Raw data Start Marker

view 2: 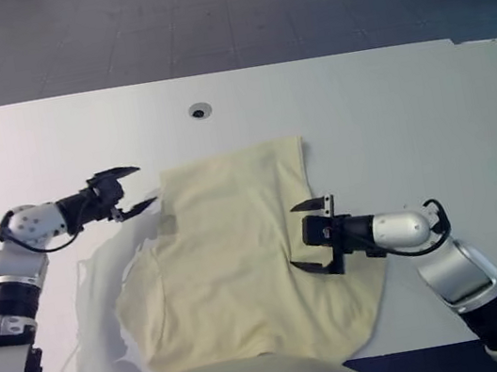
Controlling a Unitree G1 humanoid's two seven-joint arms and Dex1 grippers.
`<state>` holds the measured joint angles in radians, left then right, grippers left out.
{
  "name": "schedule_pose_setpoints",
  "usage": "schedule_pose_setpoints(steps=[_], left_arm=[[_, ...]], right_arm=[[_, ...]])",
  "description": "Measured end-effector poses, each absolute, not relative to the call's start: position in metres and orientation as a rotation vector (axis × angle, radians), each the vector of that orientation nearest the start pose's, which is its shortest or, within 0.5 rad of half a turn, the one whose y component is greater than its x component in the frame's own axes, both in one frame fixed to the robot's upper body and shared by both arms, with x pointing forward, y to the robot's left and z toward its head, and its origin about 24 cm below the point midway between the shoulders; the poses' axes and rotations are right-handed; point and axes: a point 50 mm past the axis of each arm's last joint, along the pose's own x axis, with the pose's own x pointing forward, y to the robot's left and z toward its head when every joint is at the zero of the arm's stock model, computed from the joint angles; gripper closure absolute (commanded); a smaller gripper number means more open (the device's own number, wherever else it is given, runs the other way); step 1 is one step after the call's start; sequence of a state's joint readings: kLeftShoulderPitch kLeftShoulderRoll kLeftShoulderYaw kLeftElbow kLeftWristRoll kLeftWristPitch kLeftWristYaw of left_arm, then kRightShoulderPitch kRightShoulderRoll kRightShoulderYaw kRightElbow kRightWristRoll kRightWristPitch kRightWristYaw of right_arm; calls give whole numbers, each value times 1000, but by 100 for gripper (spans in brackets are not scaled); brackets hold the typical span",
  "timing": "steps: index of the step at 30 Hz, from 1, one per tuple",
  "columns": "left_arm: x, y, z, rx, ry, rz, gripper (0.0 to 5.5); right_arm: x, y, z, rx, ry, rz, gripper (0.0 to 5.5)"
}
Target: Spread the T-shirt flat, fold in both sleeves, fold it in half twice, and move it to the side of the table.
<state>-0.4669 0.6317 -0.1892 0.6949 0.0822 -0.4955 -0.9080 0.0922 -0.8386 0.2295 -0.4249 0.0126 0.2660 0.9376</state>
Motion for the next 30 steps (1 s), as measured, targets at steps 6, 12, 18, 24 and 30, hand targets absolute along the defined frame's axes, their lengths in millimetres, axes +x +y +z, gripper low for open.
schedule_pose_setpoints(steps=[6, 12, 18, 24, 30], left_arm=[[320, 222, 59, 872, 97, -972, 18], [328, 213, 58, 907, 63, -977, 12], [333, 214, 57, 946, 57, -916, 12], [343, 201, 56, 983, 38, -843, 12], [349, 178, 49, 922, 11, -782, 12]], right_arm=[[191, -181, 75, -726, 422, 1189, 10], [191, -182, 74, -733, 426, 1185, 10], [191, -182, 74, -740, 423, 1185, 10], [191, -182, 74, -743, 418, 1187, 10], [191, -182, 74, -744, 417, 1185, 10]])
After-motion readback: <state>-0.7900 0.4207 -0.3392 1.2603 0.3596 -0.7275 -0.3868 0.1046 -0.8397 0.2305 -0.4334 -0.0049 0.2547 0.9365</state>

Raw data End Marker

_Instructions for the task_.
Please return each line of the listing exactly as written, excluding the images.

_Answer to the exercise_.
view 2: 
Controlling a Unitree G1 humanoid's two seven-joint arms and Dex1 grippers.
`<state>` holds the measured joint angles in radians, left then right, grippers left out.
{
  "name": "schedule_pose_setpoints",
  "usage": "schedule_pose_setpoints(steps=[_], left_arm=[[_, ...]], right_arm=[[_, ...]])",
  "description": "Measured end-effector poses, each absolute, not relative to the call's start: position in metres and orientation as a rotation vector (axis × angle, radians), each the vector of that orientation nearest the start pose's, which is its shortest or, within 0.5 rad of half a turn, the one whose y component is greater than its x component in the frame's own axes, both in one frame fixed to the robot's upper body and shared by both arms, with x pointing forward, y to the robot's left and z toward its head, and its origin about 24 cm below the point midway between the shoulders; the poses' axes and rotations are right-handed; point and axes: a point 50 mm past the axis of each arm's last joint, along the pose's own x axis, with the pose's own x pointing forward, y to the robot's left and z toward its head when every joint is at the zero of the arm's stock model, computed from the joint angles; gripper closure absolute (commanded); a smaller gripper number means more open (the device's own number, wherever else it is given, runs the other way); step 1 is one step after the call's start; sequence of a state's joint readings: kLeftShoulderPitch kLeftShoulderRoll kLeftShoulderYaw kLeftElbow kLeftWristRoll kLeftWristPitch kLeftWristYaw of left_arm, then kRightShoulderPitch kRightShoulderRoll kRightShoulderYaw kRightElbow kRightWristRoll kRightWristPitch kRightWristYaw of right_arm; calls give whole numbers, each value times 1000, but by 100 for gripper (spans in brackets are not scaled); brackets hold the typical span",
  "timing": "steps: index of the step at 30 Hz, from 1, one per tuple",
  "columns": "left_arm: x, y, z, rx, ry, rz, gripper (0.0 to 5.5); right_arm: x, y, z, rx, ry, rz, gripper (0.0 to 5.5)"
}
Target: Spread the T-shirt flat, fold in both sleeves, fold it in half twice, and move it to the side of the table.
<state>-0.4669 0.6317 -0.1892 0.6949 0.0822 -0.4955 -0.9080 0.0922 -0.8386 0.2295 -0.4249 0.0126 0.2660 0.9376</state>
Motion for the next 30 steps (1 s), as measured, targets at steps 6, 12, 18, 24 and 30, hand targets absolute along the defined frame's axes, their lengths in millimetres, axes +x +y +z, gripper low for open.
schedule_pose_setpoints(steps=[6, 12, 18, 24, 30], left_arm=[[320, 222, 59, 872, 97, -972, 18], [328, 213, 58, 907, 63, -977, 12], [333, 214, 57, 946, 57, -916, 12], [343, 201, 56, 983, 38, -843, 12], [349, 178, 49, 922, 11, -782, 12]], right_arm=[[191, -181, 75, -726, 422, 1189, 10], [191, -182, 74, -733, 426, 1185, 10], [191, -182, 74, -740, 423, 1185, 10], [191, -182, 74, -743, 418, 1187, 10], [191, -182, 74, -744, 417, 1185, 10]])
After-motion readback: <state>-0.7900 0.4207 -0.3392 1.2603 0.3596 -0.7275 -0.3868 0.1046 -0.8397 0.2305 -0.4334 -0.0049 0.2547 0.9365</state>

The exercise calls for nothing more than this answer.